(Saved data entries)

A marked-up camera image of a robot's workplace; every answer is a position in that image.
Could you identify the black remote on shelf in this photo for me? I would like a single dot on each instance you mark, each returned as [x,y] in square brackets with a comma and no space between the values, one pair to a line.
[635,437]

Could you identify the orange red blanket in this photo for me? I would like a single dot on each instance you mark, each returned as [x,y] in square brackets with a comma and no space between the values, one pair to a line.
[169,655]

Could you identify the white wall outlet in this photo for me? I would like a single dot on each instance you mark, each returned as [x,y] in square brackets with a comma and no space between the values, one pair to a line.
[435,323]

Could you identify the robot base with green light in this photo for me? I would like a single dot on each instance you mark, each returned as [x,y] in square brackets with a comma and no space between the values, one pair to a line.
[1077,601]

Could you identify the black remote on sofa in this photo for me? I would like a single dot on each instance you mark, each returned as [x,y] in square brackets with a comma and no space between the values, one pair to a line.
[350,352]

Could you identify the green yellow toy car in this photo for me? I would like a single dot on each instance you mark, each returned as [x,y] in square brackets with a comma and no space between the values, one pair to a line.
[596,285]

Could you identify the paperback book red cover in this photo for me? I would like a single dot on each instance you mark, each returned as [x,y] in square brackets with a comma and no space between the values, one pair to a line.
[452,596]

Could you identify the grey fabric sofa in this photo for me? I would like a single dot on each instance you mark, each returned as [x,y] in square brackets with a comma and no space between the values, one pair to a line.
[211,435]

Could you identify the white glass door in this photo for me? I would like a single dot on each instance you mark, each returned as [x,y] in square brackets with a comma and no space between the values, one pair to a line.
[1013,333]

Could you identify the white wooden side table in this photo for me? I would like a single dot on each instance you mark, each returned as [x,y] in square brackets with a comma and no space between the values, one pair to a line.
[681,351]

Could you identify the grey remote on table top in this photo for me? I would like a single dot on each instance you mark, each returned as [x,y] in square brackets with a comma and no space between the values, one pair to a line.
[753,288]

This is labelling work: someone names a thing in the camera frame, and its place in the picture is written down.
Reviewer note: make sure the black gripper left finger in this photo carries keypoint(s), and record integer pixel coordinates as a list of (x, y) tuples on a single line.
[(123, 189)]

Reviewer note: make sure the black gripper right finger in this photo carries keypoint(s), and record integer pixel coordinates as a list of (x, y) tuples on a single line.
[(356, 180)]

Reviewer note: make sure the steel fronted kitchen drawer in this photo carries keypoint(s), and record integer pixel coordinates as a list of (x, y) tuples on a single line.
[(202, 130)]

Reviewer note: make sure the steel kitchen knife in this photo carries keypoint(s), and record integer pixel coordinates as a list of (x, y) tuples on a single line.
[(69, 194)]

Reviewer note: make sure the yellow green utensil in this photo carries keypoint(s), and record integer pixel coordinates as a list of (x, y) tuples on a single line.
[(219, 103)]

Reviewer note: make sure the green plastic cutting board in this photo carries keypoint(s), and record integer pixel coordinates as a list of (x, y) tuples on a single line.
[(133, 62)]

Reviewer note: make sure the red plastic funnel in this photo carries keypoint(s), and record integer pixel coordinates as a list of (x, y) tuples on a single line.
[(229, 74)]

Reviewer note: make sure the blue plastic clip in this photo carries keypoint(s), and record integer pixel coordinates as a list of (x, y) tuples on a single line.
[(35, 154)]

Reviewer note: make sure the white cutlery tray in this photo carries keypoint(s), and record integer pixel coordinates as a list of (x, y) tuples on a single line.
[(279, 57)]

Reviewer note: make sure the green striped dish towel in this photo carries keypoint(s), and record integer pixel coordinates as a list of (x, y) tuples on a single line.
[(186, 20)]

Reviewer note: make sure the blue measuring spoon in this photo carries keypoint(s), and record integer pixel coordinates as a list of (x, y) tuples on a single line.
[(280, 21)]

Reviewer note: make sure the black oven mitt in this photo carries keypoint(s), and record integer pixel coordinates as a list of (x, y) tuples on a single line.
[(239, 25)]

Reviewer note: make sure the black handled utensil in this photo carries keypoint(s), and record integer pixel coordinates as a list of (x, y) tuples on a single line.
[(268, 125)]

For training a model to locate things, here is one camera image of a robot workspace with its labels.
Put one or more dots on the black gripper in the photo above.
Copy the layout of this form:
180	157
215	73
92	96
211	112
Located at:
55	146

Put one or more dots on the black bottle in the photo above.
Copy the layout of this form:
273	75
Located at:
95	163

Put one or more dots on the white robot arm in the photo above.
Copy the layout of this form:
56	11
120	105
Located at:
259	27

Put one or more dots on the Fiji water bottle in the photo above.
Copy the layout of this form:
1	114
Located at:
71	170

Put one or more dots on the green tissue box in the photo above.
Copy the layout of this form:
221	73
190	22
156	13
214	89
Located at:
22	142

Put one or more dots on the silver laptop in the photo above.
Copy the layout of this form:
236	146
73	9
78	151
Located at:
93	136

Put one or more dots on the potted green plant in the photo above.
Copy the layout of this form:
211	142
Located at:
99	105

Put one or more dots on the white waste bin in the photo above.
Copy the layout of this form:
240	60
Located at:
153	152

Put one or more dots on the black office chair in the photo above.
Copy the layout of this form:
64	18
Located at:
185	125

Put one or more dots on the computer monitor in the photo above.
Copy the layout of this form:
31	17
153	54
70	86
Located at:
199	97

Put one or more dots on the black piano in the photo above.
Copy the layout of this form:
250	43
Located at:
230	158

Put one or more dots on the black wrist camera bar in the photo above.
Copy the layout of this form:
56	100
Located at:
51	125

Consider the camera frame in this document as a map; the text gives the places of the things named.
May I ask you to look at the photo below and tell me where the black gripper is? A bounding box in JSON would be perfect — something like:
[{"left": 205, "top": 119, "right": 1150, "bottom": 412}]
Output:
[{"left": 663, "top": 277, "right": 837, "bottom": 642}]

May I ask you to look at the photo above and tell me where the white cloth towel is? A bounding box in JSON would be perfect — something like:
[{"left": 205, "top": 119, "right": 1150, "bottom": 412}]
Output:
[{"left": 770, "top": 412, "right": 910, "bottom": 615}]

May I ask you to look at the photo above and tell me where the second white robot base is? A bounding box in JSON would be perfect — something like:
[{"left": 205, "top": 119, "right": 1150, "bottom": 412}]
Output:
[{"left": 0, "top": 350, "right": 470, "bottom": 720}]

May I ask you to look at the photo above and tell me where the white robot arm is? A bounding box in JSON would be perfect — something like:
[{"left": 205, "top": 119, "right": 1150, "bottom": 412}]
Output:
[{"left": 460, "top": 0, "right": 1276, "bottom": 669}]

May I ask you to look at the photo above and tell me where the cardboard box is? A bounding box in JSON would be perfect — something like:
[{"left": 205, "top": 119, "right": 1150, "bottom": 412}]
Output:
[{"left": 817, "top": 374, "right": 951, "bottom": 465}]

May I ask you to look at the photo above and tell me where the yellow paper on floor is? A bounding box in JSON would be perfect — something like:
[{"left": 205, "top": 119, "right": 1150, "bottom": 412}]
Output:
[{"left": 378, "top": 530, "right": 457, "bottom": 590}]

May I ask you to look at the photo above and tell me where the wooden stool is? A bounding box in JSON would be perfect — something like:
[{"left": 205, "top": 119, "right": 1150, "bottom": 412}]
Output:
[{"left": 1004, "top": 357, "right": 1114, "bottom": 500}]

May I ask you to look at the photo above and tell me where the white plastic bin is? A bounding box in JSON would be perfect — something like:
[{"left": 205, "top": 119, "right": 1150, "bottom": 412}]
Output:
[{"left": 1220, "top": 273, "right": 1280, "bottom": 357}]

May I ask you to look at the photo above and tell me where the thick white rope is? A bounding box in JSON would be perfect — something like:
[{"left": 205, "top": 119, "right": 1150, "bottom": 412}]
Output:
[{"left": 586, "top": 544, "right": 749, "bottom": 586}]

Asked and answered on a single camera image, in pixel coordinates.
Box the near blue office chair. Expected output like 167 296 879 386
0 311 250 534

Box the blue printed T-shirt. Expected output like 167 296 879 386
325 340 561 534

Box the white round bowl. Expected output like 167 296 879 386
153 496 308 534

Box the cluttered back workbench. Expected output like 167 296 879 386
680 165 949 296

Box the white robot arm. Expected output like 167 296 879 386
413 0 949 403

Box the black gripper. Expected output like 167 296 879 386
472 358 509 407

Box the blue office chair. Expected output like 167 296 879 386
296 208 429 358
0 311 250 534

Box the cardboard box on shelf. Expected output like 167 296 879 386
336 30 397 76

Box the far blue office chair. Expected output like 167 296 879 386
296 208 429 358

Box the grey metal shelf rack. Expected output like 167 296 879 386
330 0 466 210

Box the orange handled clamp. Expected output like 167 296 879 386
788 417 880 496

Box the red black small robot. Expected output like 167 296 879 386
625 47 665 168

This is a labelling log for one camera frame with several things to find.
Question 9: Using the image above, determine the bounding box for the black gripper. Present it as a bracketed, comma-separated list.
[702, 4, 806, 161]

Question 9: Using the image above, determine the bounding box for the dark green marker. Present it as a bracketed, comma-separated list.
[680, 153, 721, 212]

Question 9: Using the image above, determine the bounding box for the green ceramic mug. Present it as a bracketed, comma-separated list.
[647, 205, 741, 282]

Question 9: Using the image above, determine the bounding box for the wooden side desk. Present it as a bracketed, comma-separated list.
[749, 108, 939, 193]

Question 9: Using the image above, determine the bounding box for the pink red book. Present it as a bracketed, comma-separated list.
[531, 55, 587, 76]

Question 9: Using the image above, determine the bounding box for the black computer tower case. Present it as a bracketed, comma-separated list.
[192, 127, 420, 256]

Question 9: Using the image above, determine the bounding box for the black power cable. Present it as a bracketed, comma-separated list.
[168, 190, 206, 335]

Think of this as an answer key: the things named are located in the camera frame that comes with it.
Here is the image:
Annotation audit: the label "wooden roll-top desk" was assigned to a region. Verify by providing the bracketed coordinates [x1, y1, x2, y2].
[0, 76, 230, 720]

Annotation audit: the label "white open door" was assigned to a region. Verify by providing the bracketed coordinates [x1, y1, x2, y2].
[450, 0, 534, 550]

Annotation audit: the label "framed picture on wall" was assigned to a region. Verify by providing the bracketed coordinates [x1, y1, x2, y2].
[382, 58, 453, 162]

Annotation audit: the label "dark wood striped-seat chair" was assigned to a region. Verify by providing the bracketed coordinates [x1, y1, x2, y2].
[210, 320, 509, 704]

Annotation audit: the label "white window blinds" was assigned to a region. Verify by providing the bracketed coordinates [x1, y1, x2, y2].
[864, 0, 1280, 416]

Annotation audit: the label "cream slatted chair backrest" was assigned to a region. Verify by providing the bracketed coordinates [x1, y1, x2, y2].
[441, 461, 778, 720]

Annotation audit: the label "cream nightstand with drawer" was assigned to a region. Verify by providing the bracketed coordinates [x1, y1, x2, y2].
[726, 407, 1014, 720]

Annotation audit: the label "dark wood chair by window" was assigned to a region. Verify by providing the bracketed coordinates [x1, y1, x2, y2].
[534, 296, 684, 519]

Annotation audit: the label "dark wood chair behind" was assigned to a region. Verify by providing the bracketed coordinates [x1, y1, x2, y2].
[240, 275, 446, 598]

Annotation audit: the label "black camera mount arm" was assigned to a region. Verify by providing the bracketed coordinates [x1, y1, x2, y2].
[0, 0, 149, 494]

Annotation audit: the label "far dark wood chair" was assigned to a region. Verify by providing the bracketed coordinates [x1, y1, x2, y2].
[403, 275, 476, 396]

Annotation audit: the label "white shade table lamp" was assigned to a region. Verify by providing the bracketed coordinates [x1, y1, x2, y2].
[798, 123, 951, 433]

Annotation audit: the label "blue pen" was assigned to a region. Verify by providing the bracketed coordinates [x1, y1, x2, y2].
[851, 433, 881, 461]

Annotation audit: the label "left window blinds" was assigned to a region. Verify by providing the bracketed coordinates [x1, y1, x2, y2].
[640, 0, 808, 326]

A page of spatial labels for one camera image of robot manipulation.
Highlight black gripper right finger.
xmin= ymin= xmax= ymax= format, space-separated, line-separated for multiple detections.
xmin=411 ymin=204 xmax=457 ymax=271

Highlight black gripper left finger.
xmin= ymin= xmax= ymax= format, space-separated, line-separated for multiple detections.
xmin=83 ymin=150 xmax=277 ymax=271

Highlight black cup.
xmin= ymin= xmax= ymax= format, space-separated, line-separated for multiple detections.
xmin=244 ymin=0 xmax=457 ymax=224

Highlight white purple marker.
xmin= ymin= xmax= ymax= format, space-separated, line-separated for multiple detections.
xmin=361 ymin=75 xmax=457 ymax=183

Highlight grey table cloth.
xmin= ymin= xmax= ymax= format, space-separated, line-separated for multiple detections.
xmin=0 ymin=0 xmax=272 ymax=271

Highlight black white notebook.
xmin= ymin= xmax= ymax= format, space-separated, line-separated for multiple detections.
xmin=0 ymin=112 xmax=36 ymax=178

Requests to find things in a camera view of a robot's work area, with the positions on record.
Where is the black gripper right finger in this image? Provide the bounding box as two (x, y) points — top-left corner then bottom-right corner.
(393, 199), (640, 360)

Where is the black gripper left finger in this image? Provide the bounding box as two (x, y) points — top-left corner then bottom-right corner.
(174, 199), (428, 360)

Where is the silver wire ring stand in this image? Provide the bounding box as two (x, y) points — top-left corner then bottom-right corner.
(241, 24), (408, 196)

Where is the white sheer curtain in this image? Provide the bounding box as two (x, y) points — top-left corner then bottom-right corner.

## PROBLEM STATEMENT
For every line of the entries above that holds "cloth", add one to a tally, and report only the final count.

## RESULT
2